• SUPPLIED MATERIAL:

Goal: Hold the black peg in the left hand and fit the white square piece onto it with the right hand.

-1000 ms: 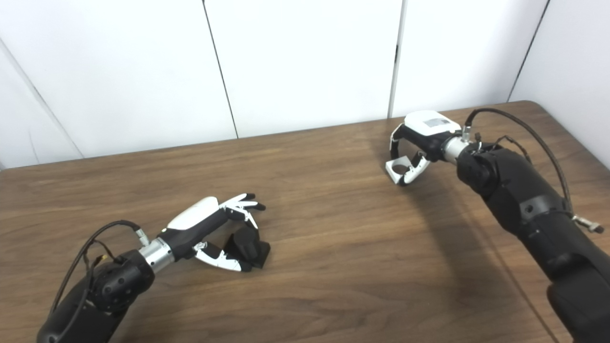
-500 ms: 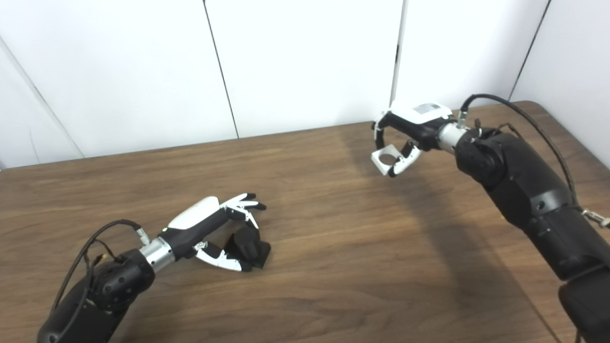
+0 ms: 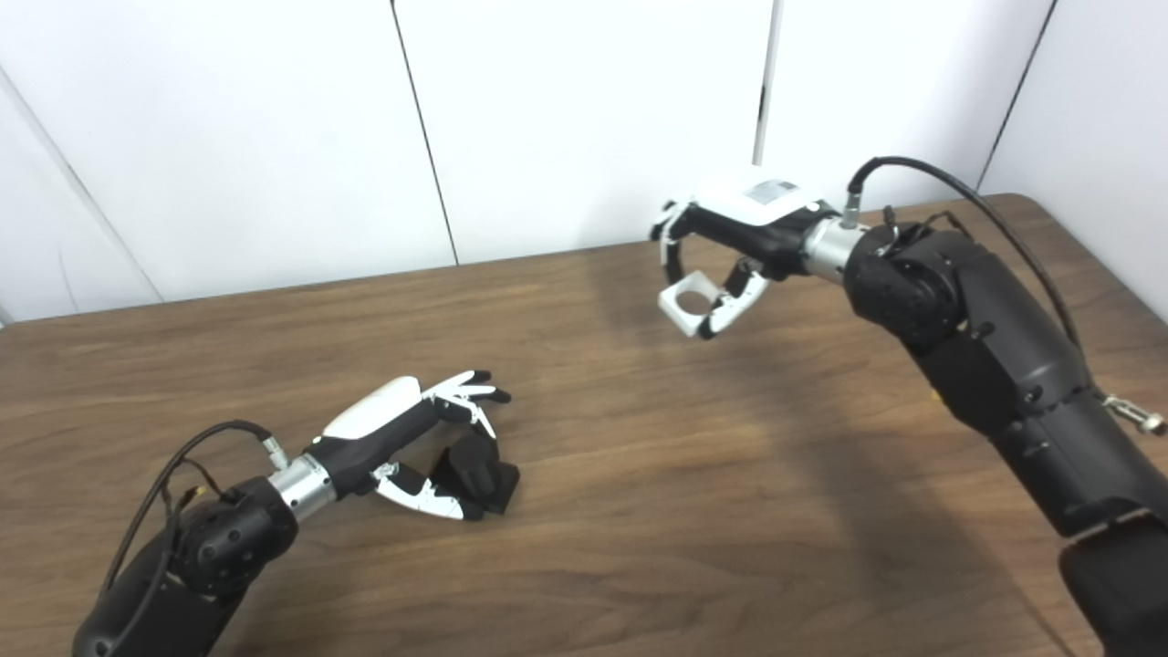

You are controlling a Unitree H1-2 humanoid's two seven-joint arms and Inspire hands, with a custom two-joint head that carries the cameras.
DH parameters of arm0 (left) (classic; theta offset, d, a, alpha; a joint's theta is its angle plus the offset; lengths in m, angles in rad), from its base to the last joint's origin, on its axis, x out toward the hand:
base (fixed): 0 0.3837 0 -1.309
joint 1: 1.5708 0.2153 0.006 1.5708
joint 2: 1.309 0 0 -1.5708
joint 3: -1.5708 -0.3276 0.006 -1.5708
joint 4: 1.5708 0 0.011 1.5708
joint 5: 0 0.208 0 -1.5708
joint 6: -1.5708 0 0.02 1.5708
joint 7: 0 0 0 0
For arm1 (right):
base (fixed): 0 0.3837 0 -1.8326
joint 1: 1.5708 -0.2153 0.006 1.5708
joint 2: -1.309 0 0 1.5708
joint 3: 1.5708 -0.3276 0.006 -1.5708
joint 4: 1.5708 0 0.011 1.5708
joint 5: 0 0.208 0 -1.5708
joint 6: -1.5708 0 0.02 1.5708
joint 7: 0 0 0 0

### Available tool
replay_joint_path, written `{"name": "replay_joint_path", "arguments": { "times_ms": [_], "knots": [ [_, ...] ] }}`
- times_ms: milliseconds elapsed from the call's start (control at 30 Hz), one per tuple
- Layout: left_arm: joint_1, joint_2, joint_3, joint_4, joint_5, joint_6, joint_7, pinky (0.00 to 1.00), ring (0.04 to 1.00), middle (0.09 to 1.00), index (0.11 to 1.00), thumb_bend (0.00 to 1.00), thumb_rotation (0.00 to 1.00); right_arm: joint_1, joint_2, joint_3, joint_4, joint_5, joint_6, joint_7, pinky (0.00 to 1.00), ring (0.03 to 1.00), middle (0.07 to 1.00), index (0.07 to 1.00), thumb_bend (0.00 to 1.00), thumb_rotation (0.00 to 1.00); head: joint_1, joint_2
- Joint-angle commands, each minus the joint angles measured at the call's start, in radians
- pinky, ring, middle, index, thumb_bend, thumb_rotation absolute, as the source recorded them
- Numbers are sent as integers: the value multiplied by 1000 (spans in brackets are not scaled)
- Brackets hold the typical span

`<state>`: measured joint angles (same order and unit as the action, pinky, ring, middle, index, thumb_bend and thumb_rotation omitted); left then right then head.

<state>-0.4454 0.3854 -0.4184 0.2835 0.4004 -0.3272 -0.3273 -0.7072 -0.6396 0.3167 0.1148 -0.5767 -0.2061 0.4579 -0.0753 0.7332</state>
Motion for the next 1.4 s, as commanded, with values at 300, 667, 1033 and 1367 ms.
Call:
{"name": "replay_joint_path", "arguments": {
  "times_ms": [300, 667, 1033, 1367],
  "knots": [
    [-8, 25, -23, 40, 50, 5, -32, 873, 988, 894, 491, 522, 76, -72, 63, -9, -121, 84, -25, 69, 770, 886, 806, 478, 522, 142, 22, 9],
    [-11, 13, -27, 26, 52, 36, -40, 884, 993, 893, 491, 522, 75, -66, 154, 12, -210, 145, 12, 136, 796, 891, 806, 479, 522, 143, 59, 18],
    [-20, -3, -32, 51, 56, 22, -25, 897, 989, 885, 491, 522, 74, -52, 226, 26, -245, 156, 23, 165, 789, 897, 803, 479, 523, 142, 99, 21],
    [-19, -10, -37, 39, 67, 35, -23, 886, 986, 885, 491, 522, 77, -27, 294, 50, -231, 132, 28, 155, 799, 900, 817, 479, 520, 143, 116, 25]
  ]
}}
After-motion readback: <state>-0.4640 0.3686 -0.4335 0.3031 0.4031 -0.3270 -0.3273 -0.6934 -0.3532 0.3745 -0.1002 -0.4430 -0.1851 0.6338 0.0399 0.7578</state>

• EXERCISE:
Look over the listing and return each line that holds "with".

• TASK SOLUTION:
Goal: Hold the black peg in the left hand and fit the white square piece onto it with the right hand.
You are controlling a Unitree H1-2 humanoid's two seven-joint arms and Inspire hands, with a custom two-joint head that carries the cameras.
Motion for the next 1.4 s, as commanded, with values at 300, 667, 1033 and 1367 ms.

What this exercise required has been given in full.